(Task to complete): Pull every line containing "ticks" from the data.

(Records excerpted from a collection):
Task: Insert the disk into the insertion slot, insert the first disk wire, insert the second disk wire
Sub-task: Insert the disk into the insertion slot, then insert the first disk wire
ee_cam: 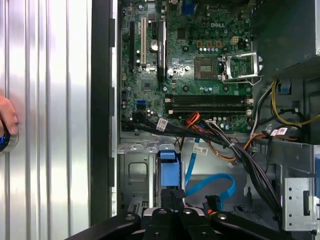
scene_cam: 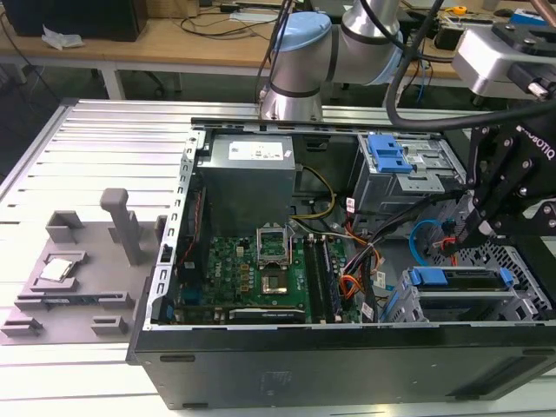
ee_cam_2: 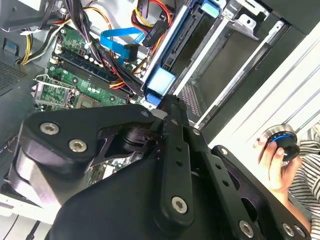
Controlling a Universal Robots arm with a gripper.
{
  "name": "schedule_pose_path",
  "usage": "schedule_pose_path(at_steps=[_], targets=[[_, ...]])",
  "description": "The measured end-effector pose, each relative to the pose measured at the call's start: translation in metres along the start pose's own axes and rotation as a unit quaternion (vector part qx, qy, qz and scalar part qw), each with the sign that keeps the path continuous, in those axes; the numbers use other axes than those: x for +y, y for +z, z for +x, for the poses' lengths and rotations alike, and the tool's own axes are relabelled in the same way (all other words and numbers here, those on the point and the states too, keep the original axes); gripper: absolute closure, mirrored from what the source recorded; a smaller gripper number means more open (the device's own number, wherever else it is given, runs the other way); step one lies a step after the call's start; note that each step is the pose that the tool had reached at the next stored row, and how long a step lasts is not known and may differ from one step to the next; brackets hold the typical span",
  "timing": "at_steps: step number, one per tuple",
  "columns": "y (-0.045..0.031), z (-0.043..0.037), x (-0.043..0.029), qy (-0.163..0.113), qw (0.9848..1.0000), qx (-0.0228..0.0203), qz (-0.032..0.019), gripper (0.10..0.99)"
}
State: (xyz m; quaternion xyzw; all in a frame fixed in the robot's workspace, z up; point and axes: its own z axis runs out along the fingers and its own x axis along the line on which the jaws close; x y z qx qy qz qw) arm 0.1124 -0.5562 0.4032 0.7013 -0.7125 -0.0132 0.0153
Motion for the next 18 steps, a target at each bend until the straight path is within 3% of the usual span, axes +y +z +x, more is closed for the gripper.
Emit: schedule_pose_path(at_steps=[8,18], targets=[[0.0093,-0.0004,-0.0209,0.000,1.0000,0.0001,-0.0042,0.980],[0.0093,-0.0006,-0.0233,0.000,1.0000,0.0001,-0.0042,0.980]])
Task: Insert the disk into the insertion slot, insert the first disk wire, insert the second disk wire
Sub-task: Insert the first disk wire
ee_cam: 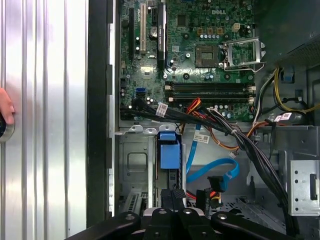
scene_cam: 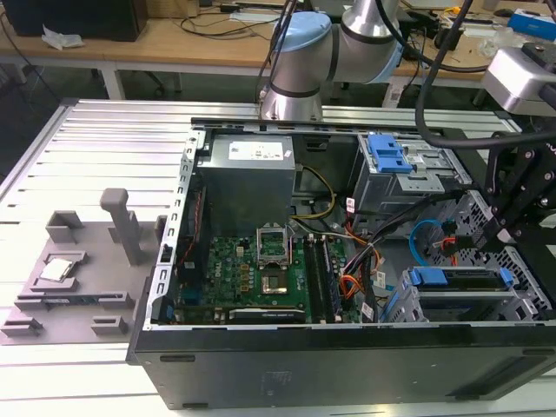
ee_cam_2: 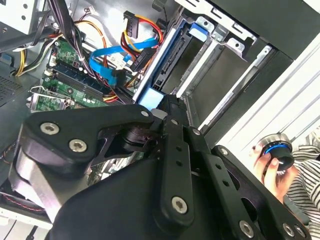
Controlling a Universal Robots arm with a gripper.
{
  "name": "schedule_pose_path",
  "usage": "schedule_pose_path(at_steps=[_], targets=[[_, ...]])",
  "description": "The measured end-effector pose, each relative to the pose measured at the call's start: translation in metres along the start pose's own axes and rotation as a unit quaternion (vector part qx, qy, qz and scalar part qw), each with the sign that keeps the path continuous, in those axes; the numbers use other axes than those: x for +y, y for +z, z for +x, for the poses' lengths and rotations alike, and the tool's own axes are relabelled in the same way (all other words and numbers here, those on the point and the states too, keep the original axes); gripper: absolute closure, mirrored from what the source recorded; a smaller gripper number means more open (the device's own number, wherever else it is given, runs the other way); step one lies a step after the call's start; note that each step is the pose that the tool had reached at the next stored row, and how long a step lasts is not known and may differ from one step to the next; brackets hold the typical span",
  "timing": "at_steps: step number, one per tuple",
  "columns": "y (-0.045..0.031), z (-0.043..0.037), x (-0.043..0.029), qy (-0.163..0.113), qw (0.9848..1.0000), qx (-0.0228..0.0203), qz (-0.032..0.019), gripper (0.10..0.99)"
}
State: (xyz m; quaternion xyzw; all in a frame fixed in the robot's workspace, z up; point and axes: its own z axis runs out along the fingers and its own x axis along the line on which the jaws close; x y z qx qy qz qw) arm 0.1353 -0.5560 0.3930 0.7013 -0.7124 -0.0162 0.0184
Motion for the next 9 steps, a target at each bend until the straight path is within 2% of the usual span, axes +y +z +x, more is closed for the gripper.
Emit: schedule_pose_path(at_steps=[9], targets=[[-0.0001,-0.0067,-0.0028,0.000,1.0000,0.0000,0.0000,0.980]])
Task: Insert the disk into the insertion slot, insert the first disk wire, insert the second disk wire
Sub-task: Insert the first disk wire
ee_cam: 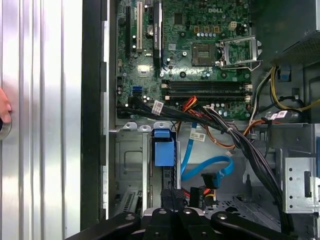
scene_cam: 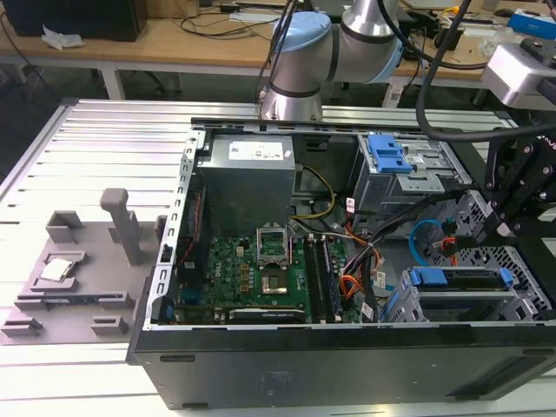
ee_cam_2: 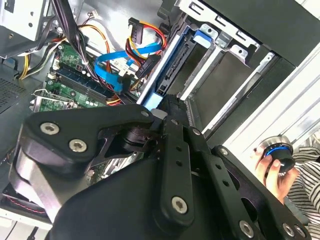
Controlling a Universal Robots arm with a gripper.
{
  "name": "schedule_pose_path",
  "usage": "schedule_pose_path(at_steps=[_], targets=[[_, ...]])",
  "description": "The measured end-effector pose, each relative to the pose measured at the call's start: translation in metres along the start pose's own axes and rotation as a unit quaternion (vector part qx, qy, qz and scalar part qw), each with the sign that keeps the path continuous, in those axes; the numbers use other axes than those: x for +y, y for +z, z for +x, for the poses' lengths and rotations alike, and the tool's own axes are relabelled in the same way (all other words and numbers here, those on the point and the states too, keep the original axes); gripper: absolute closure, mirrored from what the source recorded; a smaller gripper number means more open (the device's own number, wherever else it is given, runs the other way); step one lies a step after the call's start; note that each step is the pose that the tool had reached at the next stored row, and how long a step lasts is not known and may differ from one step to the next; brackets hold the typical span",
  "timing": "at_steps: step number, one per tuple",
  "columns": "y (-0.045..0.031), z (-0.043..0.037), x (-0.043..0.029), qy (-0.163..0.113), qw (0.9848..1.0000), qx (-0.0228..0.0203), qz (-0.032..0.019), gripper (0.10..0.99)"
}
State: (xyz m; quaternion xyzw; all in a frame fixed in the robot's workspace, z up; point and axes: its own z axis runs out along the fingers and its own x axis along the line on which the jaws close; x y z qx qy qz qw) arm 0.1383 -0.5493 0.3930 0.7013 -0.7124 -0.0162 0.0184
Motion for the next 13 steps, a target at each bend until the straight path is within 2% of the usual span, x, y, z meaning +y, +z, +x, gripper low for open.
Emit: schedule_pose_path(at_steps=[13], targets=[[0.0023,-0.0095,-0.0093,0.000,1.0000,0.0000,0.0000,0.980]])
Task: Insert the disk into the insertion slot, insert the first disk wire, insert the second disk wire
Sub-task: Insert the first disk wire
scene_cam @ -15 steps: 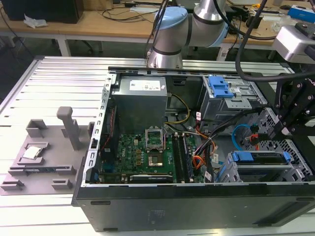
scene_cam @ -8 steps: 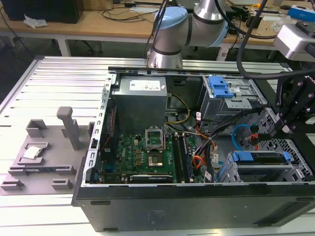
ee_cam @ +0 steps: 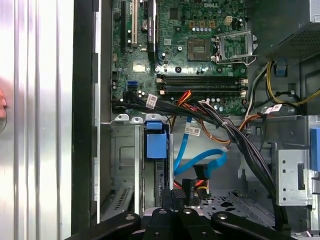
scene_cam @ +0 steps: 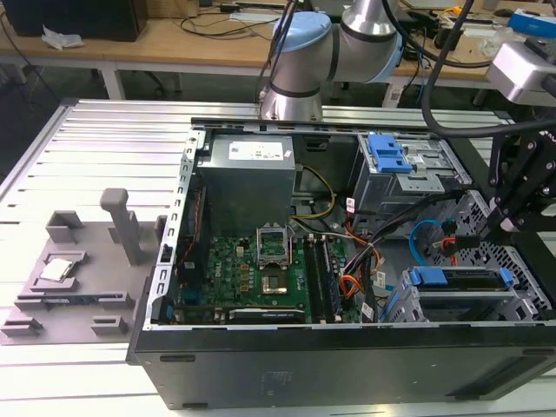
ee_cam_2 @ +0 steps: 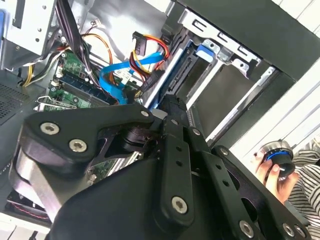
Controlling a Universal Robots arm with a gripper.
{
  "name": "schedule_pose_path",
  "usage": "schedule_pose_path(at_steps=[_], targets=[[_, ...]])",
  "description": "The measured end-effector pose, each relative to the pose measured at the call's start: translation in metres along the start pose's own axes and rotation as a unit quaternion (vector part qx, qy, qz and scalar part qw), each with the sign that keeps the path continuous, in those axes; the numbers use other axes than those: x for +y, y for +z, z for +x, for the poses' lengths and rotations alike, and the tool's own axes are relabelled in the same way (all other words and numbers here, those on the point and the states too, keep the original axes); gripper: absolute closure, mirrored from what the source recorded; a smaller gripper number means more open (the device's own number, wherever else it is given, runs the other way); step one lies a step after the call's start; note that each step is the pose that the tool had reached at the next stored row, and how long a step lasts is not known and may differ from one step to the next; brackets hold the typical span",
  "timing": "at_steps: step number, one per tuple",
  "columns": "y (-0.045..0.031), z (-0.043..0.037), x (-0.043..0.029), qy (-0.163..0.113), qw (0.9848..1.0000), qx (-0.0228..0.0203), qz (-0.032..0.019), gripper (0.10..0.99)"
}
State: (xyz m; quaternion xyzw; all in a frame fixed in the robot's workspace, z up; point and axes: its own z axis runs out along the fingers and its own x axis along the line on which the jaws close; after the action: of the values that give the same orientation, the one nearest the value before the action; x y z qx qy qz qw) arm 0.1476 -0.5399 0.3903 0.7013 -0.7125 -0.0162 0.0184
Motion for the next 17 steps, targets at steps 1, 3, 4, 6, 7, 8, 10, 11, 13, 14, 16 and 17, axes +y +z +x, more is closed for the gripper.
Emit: schedule_pose_path(at_steps=[1,3,4,6,7,8,10,11,13,14,16,17], targets=[[0.0006,-0.0023,-0.0010,0.000,1.0000,0.0000,0.0000,0.980],[0.0014,-0.0053,-0.0021,0.000,1.0000,0.0000,0.0000,0.980],[0.0020,-0.0077,-0.0027,0.000,1.0000,0.0000,0.0000,0.980],[0.0038,-0.0131,-0.0041,0.000,1.0000,0.0000,0.0000,0.980],[0.0060,-0.0141,-0.0046,0.000,1.0000,-0.0001,0.0000,0.980],[0.0070,-0.0141,-0.0047,0.000,1.0000,0.0000,0.0000,0.980],[0.0082,-0.0143,-0.0049,0.000,1.0000,0.0001,0.0000,0.980],[0.0084,-0.0142,-0.0049,0.000,1.0000,0.0001,0.0000,0.980],[0.0086,-0.0142,-0.0049,0.000,1.0000,0.0001,0.0000,0.980],[0.0087,-0.0142,-0.0049,0.000,1.0000,0.0001,0.0000,0.973],[0.0088,-0.0142,-0.0049,0.000,1.0000,0.0000,0.0000,0.851],[0.0090,-0.0143,-0.0049,0.000,1.0000,0.0000,-0.0001,0.851]])
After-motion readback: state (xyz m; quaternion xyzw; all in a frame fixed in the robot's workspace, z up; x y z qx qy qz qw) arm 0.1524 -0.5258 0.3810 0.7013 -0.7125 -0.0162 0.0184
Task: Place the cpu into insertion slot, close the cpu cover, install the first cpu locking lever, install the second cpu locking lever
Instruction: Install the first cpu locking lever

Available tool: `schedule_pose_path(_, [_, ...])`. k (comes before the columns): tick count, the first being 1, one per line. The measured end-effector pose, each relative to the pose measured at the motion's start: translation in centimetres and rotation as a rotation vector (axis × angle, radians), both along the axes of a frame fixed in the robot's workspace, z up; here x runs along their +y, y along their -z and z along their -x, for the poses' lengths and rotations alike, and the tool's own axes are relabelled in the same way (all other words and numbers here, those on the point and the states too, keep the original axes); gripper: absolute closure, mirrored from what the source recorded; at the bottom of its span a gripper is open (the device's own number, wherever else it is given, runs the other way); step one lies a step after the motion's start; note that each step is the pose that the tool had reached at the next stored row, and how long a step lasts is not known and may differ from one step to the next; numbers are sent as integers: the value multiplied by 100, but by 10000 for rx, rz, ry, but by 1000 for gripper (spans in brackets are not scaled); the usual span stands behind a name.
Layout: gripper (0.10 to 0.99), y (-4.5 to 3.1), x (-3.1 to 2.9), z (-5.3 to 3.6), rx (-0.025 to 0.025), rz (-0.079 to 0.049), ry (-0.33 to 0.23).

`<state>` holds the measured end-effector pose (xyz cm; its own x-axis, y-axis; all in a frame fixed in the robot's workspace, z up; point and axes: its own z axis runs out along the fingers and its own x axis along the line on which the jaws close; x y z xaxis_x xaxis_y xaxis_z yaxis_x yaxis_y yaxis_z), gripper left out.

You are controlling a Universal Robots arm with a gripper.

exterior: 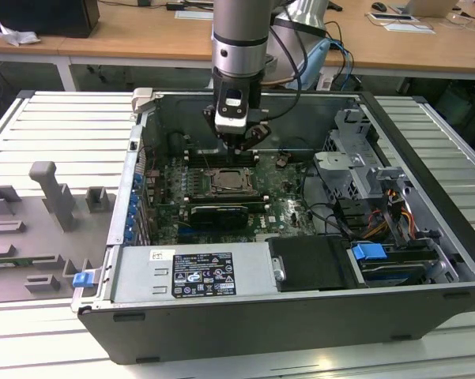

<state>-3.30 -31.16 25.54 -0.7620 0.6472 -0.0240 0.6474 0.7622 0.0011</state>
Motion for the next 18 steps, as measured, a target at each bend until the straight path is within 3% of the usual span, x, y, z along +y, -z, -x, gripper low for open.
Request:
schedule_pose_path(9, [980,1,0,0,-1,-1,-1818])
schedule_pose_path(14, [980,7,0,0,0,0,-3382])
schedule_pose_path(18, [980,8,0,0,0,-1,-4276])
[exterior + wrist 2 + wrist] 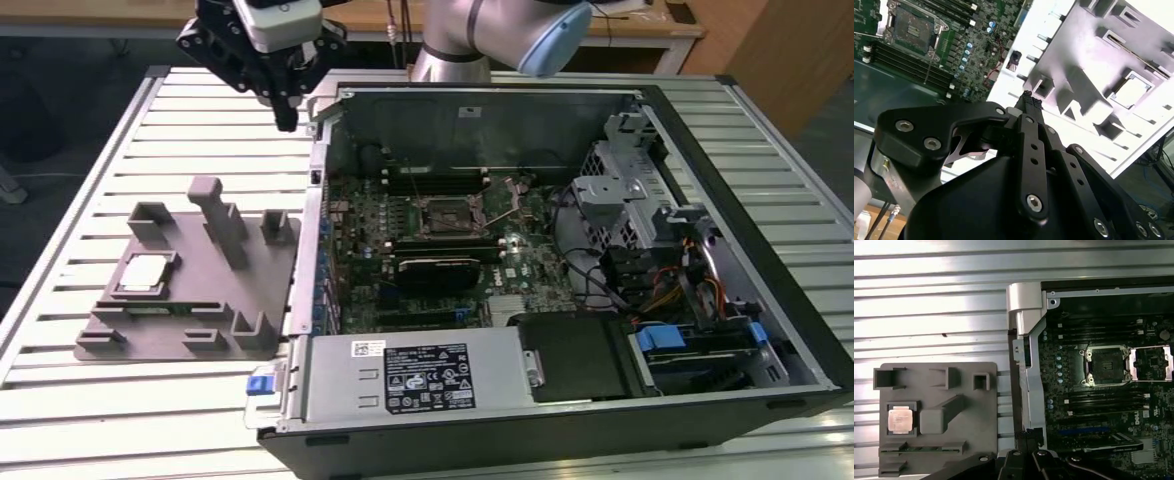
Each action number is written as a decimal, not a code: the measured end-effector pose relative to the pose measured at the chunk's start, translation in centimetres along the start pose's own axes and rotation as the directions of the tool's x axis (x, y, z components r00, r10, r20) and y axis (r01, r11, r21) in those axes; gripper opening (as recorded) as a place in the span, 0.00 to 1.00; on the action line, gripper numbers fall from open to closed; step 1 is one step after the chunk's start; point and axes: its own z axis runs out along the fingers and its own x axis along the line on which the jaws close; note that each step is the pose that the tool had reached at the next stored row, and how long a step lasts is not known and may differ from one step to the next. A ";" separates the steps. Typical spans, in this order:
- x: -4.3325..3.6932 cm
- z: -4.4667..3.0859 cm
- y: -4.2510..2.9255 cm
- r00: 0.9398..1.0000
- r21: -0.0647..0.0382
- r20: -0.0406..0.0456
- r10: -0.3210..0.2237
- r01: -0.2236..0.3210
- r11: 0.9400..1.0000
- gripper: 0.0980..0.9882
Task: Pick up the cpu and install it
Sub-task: 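Reach for the cpu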
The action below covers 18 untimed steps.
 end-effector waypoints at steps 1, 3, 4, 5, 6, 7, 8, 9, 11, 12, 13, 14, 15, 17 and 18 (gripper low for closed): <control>0.17 -0.01 -0.01 1.000 0.000 0.000 0.000 0.000 1.000 0.01; 0.52 -0.02 -0.04 1.000 0.000 0.000 0.000 0.000 1.000 0.01; 0.70 -0.02 -0.05 1.000 0.000 0.001 0.000 0.000 1.000 0.01; 0.87 -0.03 -0.06 1.000 0.000 0.001 0.000 0.000 1.000 0.01; 1.03 -0.04 -0.08 1.000 0.000 0.001 0.000 0.000 1.000 0.01; 1.21 -0.05 -0.09 1.000 0.000 0.001 0.000 0.000 1.000 0.01; 1.38 -0.05 -0.11 1.000 0.000 0.001 0.000 0.000 1.000 0.01; 1.53 -0.06 -0.12 1.000 0.000 0.001 0.000 0.000 1.000 0.01; 1.84 -0.06 -0.14 1.000 0.000 0.001 0.000 0.000 1.000 0.01; 1.98 -0.07 -0.15 1.000 0.000 0.001 0.000 0.000 1.000 0.01; 2.08 -0.07 -0.16 1.000 0.000 0.001 0.000 0.000 1.000 0.01; 2.20 -0.05 -0.17 1.000 0.000 0.001 0.000 0.000 1.000 0.01; 2.33 -0.01 -0.18 1.000 0.000 0.001 0.000 0.000 1.000 0.01; 2.62 0.11 -0.20 1.000 0.000 0.001 0.000 0.000 1.000 0.01; 2.76 0.17 -0.22 1.000 0.000 0.001 0.000 0.000 1.000 0.01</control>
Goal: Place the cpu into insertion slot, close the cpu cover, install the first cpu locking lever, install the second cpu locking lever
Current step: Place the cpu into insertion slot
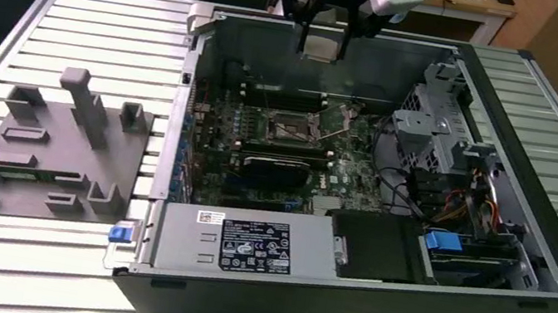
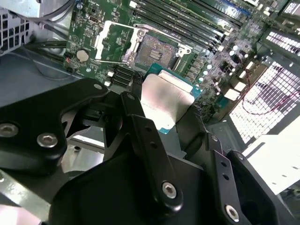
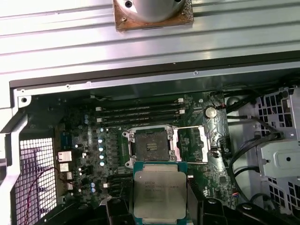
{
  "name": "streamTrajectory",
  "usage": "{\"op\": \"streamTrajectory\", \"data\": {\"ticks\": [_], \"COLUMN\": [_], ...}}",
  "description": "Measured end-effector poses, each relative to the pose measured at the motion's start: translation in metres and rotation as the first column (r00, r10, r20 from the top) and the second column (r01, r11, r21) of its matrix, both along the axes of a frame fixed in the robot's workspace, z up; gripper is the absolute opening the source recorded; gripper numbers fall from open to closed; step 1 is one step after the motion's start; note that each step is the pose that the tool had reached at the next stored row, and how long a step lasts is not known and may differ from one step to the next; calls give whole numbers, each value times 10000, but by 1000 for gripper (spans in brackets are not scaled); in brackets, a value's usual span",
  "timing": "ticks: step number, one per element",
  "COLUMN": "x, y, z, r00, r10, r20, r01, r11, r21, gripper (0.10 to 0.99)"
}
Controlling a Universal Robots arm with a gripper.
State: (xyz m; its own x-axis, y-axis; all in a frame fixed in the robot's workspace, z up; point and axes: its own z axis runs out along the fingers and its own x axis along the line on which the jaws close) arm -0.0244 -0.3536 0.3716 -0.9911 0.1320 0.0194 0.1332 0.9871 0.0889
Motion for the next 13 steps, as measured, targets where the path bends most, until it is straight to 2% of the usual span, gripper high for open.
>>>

(Expected answer):
  "usage": "{\"op\": \"streamTrajectory\", \"data\": {\"ticks\": [_], \"COLUMN\": [_], ...}}",
  "timing": "ticks: step number, one per element",

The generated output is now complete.